**WORK REQUIRED**
Please filter the data below down to the lines holding the string "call".
+ + + + +
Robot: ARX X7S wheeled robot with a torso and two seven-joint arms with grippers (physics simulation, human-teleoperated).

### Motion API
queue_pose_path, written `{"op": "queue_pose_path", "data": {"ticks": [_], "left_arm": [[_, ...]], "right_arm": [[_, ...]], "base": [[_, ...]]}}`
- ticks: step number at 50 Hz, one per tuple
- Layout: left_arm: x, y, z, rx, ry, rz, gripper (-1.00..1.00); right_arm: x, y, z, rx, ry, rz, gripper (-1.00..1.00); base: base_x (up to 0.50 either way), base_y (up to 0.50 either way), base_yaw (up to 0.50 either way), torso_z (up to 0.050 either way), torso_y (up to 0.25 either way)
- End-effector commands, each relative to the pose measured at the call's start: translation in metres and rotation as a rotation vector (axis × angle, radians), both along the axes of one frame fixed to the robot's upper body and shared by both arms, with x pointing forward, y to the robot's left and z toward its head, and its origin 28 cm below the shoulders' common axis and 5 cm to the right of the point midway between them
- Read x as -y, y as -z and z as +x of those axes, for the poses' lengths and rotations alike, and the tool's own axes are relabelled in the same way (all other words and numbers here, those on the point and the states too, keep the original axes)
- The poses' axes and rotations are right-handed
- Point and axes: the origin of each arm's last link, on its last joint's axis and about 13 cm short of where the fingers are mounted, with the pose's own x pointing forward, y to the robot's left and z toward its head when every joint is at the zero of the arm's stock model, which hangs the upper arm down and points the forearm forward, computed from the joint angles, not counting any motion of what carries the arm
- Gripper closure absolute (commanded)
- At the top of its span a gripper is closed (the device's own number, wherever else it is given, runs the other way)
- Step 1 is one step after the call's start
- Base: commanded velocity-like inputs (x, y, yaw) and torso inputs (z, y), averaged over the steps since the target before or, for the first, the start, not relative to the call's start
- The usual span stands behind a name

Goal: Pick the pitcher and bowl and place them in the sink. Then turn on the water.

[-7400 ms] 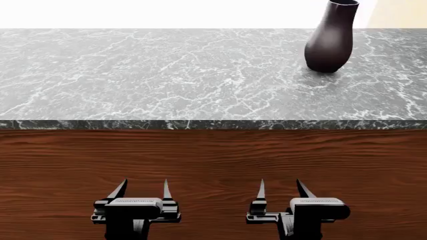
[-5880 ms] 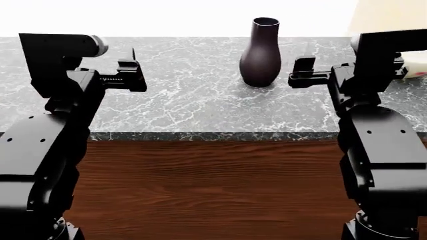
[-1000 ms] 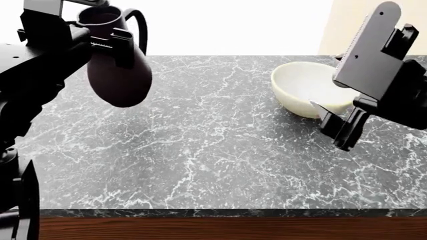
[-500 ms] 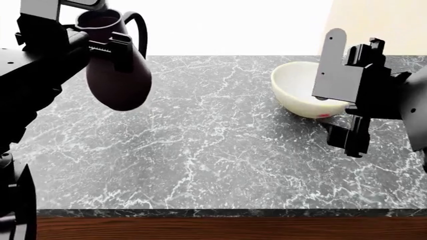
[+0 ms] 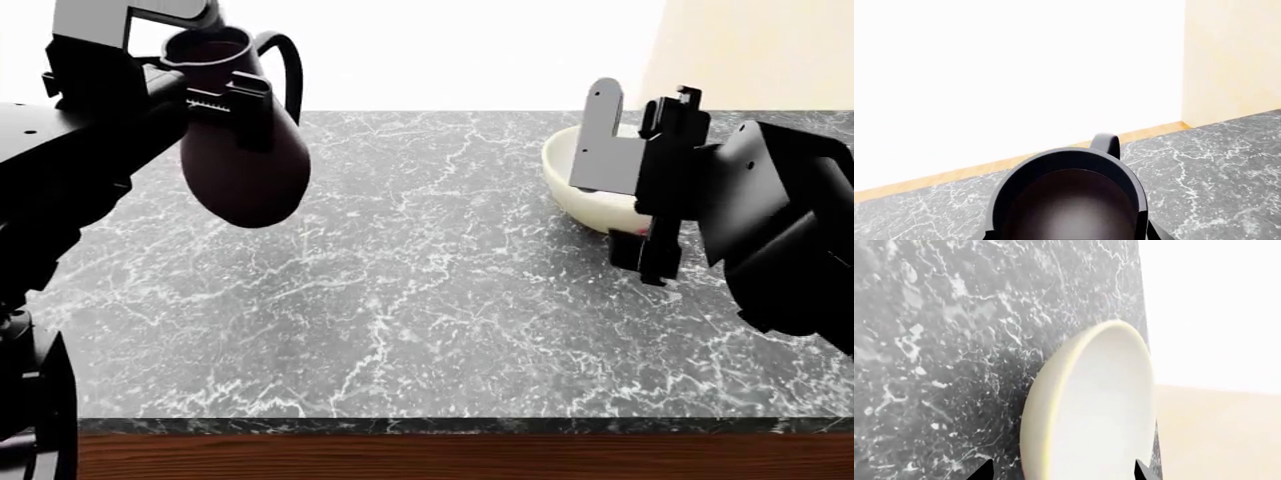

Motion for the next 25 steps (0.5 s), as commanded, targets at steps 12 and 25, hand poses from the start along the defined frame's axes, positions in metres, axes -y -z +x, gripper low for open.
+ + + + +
**EXERCISE RESULT**
- End-effector commands, each relative to the pose measured at the call's start: translation in metres and rotation as a rotation vector (axis × angle, radians), both along the axes of one frame fixed to the robot's upper body and shared by both arms, with x pointing forward, y to the robot's left and z toward its head, and its origin 28 cm below the shoulders' common axis and 5 cm to the right of the point midway between them
- Step 1 is one step after the call's start
- Base: commanded velocity-like inputs (x, y, yaw) and torso inputs (z, y), averaged over the steps since the target before or, for the first, the start, not relative to the call's start

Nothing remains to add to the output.